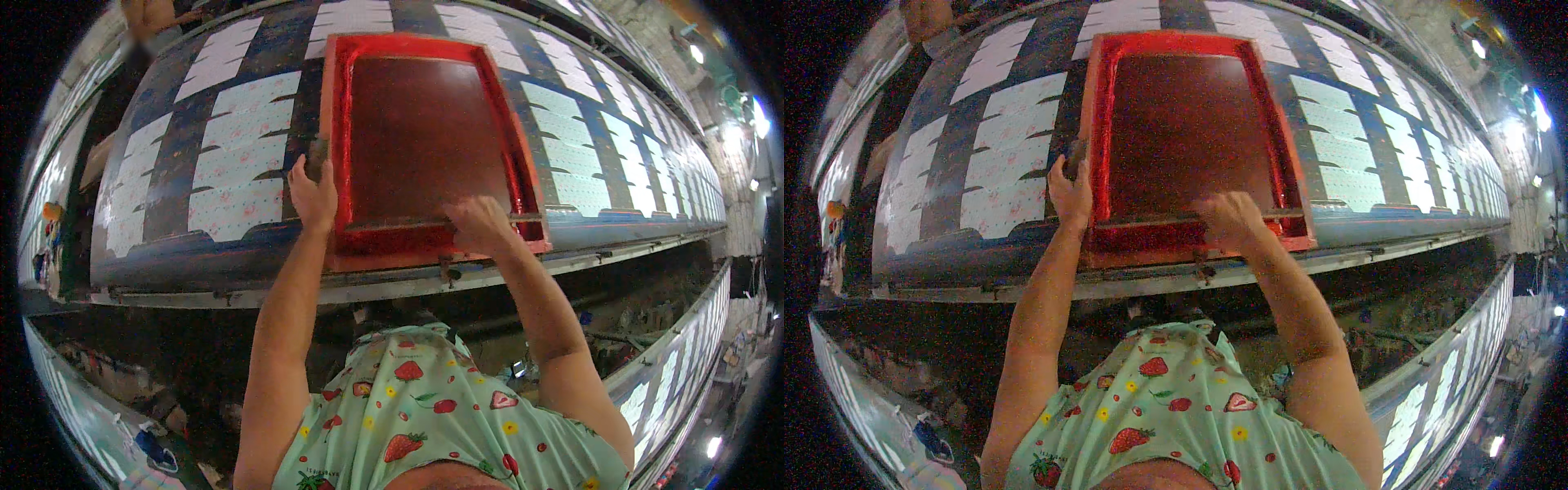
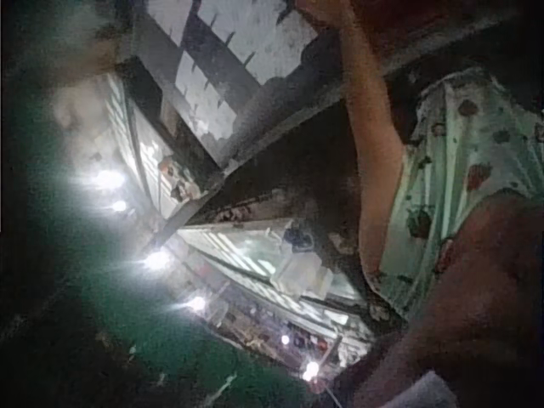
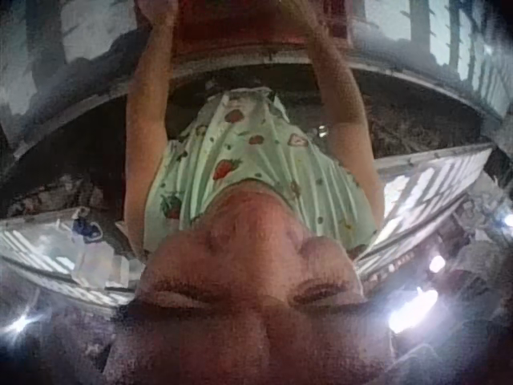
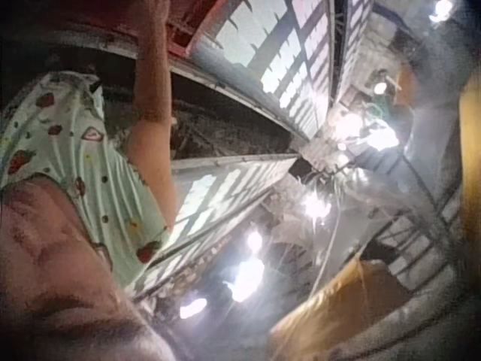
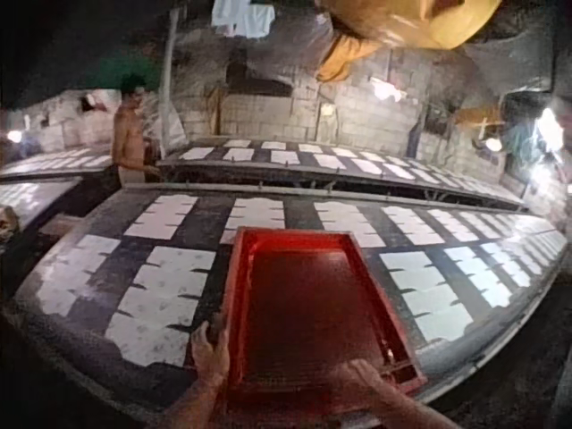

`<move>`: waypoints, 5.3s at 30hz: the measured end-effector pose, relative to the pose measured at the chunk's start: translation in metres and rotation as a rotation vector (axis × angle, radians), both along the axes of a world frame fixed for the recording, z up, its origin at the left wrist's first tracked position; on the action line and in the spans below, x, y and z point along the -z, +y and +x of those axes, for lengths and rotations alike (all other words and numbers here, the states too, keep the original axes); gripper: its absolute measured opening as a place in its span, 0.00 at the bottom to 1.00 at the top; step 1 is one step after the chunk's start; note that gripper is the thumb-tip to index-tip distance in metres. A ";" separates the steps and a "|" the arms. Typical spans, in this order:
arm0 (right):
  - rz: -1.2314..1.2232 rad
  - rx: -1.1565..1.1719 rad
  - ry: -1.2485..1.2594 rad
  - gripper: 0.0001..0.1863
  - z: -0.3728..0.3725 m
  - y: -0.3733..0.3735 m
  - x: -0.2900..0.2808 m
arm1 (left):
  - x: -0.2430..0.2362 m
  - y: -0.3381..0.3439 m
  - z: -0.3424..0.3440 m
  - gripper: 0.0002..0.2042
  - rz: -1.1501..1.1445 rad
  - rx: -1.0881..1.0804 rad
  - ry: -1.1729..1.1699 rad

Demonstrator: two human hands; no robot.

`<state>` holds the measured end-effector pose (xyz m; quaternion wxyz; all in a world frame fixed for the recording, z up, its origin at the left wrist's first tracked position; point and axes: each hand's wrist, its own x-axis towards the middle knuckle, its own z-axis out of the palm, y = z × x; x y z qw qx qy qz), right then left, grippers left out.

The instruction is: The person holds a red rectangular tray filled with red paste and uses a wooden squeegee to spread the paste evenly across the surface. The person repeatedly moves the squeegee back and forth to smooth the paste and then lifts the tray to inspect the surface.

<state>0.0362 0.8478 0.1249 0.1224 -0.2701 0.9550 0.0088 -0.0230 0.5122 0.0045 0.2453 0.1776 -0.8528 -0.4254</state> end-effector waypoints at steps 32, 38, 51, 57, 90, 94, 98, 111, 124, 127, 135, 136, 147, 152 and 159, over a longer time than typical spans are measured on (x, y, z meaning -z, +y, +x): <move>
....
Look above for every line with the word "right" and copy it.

▶ [ANSWER BOX]
arm0 (right):
`<state>` holds the measured end-effector pose (xyz m; quaternion wxyz; all in a world frame fixed for the recording, z up, its origin at the left wrist's first tracked position; point and axes: each hand's wrist, its own x-axis towards the middle knuckle, its own z-axis out of the palm, y = z × x; x y z qw qx qy qz), right then left, grippers left out.

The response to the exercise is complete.